Aumento dei Prezzi alla Produzione Industriale in Italia: Dati di Luglio 2026
A luglio 2026, i prezzi alla produzione industriale in Italia registrano un incremento significativo, con un +2,4% su base mensile e un +7,8% su base annua.
In Breve
- Qual è l'aumento dei prezzi alla produzione industriale a luglio 2026?
- I prezzi alla produzione industriale sono aumentati del 2,4% su base mensile e del 7,8% su base annua.
- Come si comportano i prezzi sul mercato interno?
- Sul mercato interno, i prezzi sono aumentati del 3% su mese e del 9,3% su anno.
- Quali settori hanno registrato i maggiori aumenti?
- I settori con i maggiori aumenti includono coke e prodotti petroliferi, prodotti chimici e metallurgia.
Nel mese di luglio 2026, i prezzi alla produzione dell’industria in Italia hanno mostrato un significativo incremento, registrando un aumento del 2,4% su base mensile e del 7,8% su base annua, rispetto al 5,8% di giugno. Questi dati, forniti dall’ISTAT, evidenziano una continua pressione sui costi che le imprese devono affrontare.
Analizzando il mercato interno, si osserva una crescita dei prezzi del 3% rispetto al mese precedente e un incremento del 9,3% su base annua, in calo rispetto al 6,8% di giugno. Tuttavia, escludendo il comparto energetico, la variazione risulta più contenuta, con un aumento del 0,3% mensile e del 3,3% annuo.
Per quanto riguarda il mercato estero, i prezzi hanno registrato un incremento dello 0,6% su base mensile, con un aumento del 3,6% su base annua. Nello specifico, nell’area euro i prezzi sono aumentati dello 0,2% mensile e del 3,7% annuo, mentre nell’area non euro l’aumento mensile è stato dello 0,9% e quello annuo del 3,5%.
Nel trimestre maggio-luglio, i prezzi alla produzione industriale hanno mostrato una crescita del 2,2%, con un incremento del 2,4% per il mercato interno e del 1,5% per quello estero.
Tra i settori manifatturieri, i più colpiti da aumenti tendenziali a luglio sono stati:
- Coke e prodotti petroliferi raffinati: +54% nel mercato interno e +35,9% nell’area non euro.

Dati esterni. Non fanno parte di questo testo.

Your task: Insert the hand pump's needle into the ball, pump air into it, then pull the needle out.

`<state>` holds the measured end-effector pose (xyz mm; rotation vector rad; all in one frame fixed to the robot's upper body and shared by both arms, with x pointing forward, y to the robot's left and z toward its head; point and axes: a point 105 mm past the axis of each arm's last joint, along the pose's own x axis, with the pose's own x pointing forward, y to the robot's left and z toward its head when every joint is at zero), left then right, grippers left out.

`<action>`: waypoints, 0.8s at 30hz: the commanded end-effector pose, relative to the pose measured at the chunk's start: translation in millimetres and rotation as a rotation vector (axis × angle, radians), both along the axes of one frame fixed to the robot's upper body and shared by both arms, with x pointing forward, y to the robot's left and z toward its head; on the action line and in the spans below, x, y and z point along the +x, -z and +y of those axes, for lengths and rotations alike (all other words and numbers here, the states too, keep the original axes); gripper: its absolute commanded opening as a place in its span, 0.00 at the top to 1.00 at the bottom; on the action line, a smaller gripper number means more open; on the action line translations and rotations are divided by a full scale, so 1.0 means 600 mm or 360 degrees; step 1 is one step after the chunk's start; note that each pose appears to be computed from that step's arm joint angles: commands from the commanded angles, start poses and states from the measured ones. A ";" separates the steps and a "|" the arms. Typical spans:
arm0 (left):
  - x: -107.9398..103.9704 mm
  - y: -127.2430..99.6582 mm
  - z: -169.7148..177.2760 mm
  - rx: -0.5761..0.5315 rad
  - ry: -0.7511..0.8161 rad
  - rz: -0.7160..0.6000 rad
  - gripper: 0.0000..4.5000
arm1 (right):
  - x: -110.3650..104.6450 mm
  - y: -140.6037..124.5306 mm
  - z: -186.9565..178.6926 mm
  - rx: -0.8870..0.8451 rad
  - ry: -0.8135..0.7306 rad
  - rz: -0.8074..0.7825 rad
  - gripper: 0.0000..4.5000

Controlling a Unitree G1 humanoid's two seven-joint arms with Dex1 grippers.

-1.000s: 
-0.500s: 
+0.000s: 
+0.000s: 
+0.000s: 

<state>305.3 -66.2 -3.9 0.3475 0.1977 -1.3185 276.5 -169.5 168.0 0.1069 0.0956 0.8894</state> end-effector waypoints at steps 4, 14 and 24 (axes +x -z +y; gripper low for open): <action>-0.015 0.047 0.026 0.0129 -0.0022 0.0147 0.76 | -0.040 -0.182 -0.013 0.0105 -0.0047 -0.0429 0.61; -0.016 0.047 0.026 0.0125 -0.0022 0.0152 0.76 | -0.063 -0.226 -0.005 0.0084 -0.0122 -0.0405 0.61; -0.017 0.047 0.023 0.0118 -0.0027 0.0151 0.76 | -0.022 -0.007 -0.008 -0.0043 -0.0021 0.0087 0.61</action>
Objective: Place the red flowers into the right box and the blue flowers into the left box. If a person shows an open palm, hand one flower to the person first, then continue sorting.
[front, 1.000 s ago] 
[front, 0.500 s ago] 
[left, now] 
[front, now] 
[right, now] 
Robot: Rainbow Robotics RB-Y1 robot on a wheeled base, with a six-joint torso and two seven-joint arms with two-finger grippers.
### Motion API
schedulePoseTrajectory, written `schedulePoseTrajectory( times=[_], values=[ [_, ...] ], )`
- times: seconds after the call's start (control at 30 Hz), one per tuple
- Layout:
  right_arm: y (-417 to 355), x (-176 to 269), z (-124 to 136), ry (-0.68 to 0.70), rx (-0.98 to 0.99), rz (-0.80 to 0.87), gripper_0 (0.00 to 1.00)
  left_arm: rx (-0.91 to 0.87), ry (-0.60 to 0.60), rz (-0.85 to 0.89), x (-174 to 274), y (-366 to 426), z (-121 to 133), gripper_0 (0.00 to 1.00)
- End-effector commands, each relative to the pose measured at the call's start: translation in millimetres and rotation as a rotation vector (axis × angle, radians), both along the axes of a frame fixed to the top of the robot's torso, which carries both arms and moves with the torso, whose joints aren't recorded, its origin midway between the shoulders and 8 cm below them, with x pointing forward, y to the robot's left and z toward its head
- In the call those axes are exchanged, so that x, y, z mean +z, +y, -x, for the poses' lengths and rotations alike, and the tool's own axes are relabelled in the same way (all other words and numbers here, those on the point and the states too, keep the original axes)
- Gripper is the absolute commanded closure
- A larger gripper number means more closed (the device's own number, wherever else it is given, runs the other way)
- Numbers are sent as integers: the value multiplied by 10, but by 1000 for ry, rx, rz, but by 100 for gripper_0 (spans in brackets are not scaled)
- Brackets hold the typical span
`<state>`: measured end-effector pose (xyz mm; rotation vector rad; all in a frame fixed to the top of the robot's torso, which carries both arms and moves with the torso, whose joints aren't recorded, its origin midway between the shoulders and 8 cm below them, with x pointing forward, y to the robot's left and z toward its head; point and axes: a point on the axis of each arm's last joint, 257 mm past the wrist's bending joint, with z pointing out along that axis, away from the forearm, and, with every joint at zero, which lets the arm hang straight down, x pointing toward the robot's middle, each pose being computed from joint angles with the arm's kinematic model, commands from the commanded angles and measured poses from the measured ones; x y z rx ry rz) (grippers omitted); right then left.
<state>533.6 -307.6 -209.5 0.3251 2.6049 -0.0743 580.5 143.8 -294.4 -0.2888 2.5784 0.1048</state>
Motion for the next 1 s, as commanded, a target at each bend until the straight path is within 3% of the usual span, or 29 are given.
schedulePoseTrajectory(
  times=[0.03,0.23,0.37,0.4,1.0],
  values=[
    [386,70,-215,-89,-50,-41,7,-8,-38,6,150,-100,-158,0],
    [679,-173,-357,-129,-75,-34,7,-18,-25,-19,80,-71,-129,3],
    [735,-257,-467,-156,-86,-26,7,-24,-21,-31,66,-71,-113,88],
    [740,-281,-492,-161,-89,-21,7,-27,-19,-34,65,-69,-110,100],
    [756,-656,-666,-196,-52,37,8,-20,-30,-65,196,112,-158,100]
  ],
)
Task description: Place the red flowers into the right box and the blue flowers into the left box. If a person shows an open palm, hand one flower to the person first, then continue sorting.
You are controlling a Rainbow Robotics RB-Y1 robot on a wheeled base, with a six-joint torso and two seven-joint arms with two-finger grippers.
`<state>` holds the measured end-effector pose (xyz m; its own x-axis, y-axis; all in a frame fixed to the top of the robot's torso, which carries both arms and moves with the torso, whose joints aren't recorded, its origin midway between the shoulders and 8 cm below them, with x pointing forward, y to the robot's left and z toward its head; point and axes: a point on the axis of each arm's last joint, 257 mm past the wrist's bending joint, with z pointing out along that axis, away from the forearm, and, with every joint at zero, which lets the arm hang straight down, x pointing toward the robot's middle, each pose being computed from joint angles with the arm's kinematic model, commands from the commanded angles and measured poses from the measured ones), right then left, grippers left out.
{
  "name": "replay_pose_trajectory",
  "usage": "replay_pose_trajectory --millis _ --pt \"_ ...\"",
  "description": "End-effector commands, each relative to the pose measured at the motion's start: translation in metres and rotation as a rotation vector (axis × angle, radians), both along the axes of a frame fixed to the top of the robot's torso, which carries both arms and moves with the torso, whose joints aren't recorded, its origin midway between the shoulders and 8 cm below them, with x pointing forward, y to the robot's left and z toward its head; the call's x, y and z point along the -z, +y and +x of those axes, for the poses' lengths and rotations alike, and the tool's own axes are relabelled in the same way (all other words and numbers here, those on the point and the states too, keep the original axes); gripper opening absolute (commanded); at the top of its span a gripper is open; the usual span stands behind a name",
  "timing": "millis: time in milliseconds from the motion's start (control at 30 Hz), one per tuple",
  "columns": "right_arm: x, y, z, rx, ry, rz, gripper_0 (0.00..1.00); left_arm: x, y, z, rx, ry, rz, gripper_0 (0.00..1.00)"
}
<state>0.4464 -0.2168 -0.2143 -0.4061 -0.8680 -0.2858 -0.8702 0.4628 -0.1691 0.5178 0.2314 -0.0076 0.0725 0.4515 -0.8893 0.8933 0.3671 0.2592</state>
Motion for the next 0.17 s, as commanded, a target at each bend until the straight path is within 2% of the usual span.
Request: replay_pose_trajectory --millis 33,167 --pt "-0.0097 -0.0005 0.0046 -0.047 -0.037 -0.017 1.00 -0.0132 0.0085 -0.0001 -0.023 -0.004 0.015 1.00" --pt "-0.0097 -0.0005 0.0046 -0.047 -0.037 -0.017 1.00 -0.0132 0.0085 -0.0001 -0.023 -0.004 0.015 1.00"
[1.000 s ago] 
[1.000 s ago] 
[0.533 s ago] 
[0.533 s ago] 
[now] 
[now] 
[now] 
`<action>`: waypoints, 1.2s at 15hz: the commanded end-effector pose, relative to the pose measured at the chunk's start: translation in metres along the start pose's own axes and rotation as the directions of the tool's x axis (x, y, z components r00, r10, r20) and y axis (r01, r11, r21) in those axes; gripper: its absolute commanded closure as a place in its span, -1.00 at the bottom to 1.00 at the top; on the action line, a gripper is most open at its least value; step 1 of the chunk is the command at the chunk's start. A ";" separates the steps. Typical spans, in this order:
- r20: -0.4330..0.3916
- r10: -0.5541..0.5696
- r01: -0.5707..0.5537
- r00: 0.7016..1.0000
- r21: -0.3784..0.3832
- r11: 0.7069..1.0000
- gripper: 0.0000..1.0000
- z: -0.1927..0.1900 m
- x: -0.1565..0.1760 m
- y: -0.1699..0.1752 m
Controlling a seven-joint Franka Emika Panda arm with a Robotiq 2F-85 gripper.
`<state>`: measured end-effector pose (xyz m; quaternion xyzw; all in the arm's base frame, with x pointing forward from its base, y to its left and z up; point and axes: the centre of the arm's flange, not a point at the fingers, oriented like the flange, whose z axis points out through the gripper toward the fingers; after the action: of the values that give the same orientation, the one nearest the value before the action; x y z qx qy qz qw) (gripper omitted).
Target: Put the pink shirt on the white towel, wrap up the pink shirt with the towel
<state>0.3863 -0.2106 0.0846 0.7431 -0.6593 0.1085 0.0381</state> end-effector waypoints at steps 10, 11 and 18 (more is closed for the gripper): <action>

- Prodotti chimici: +9,6% nel mercato interno, +6,8% nell’area euro e +6,6% nell’area non euro.
- Metallurgia e fabbricazione di prodotti in metallo: +7,7% nel mercato interno e +7,8% nell’area euro.
- Altre industrie manifatturiere: +6,8% nell’area non euro.
Particolare attenzione va posta all’andamento dei prezzi dell’energia: la crescita tendenziale dei prezzi per la fornitura di energia elettrica e gas ha accelerato, raggiungendo un 14,5%, rispetto all’8,9% di giugno.
Per quanto riguarda il settore delle costruzioni, i prezzi alla produzione per edifici residenziali e non residenziali hanno registrato una leggera diminuzione dello 0,1% su base mensile, ma un incremento del 3,1% su base annua. I prezzi per strade e ferrovie, invece, sono aumentati dello 0,8% mensile e del 4,3% annuo.
Nel complesso, nel trimestre maggio-luglio, i prezzi degli edifici residenziali e non residenziali sono aumentati dell’1,3%, mentre quelli di strade e ferrovie hanno visto un incremento dell’1,1%.